Problem requirements
Transcribe exactly every line from the one containing "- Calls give" down to the final line of the listing below, including both, and leave out the rest.

────────────────────

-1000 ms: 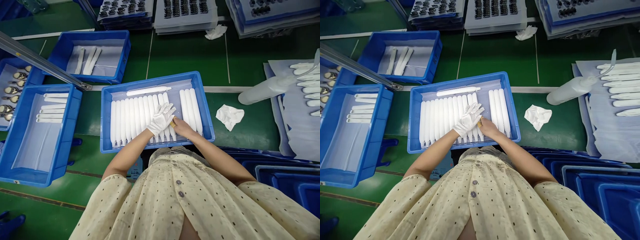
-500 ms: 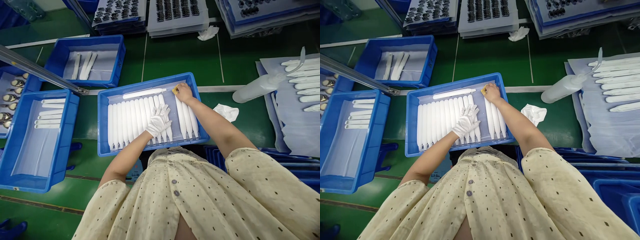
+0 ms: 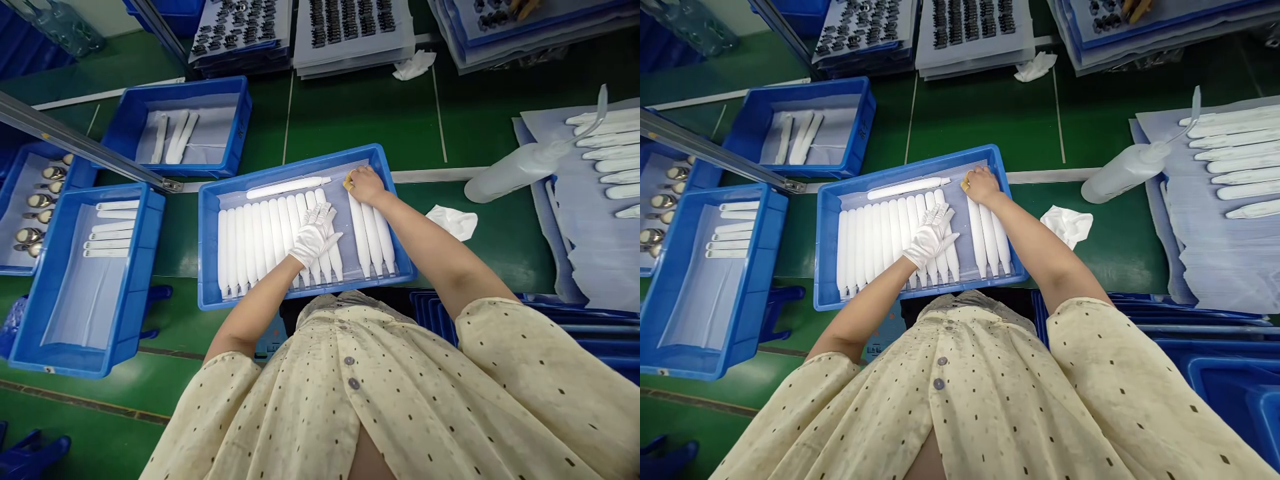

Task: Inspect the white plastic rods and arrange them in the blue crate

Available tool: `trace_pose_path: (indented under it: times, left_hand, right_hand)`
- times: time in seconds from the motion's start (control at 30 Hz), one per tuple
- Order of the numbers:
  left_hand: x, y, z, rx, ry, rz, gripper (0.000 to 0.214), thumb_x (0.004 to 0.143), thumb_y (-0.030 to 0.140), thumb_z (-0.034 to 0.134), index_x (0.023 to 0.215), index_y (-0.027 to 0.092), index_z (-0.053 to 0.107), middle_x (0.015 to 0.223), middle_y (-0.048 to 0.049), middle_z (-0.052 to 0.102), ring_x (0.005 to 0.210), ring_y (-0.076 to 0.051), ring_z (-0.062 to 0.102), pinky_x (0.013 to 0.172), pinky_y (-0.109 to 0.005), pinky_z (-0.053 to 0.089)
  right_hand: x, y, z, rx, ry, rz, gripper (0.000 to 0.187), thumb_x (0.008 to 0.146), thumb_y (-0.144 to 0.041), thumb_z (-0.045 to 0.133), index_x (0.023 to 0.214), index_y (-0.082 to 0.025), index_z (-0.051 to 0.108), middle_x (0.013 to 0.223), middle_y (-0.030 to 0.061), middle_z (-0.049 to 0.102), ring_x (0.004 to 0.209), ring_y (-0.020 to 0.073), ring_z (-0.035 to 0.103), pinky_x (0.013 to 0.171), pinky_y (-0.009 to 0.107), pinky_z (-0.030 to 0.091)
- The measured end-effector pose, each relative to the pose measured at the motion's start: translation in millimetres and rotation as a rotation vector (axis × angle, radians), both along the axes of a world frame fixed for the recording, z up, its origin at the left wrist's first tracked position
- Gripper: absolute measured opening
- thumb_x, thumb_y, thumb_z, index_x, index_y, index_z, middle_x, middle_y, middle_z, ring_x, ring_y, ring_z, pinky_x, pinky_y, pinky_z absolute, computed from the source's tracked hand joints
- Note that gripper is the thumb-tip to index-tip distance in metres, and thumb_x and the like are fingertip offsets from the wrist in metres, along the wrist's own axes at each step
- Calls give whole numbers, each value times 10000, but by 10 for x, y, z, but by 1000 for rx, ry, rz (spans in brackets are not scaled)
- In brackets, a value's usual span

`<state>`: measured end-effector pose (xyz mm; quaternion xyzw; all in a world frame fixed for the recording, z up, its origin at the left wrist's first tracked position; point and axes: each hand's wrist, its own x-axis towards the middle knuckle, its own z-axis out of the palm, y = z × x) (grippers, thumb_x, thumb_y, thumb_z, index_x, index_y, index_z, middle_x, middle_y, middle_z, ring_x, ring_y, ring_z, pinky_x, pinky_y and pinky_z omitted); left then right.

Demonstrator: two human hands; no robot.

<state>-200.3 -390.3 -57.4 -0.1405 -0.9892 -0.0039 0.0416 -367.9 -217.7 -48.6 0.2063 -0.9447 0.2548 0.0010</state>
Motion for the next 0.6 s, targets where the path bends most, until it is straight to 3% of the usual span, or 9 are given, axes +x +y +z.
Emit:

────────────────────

Problem solution
- Calls give whole numbers, each value times 10000, but by 10 for x, y, z, but by 1000 for rx, ry, rz (spans in brackets are not scaled)
- In brackets, a value's usual span

`<state>`: measured end-effector pose (xyz mm; quaternion xyzw; all in a world frame fixed for the recording, z up, its origin at the left wrist's first tracked position; point and axes: each hand's wrist, its own x-axis towards the middle knuckle, its own z-axis out of the palm, y = z × x) (grippers, thumb_x, thumb_y, thumb_z, index_x, index_y, index_z, middle_x, middle_y, middle_z, ring_x, ring_y, ring_z, pinky_x, pinky_y and pinky_z omitted); left then right.

Demonstrator: two human hands; no robot.

<state>-200.3 -390.3 -57.4 -0.1405 -0.9892 -0.0039 0.0416 -367.9 -217.7 -48.6 0.2063 -0.9447 0.2548 0.0010</state>
Motion for the next 0.6 s, targets where the path bends most, until it is straight to 3% of the usual span, or 9 are given, axes +x +y +z.
Emit:

Nothing else is needed to complete the exercise.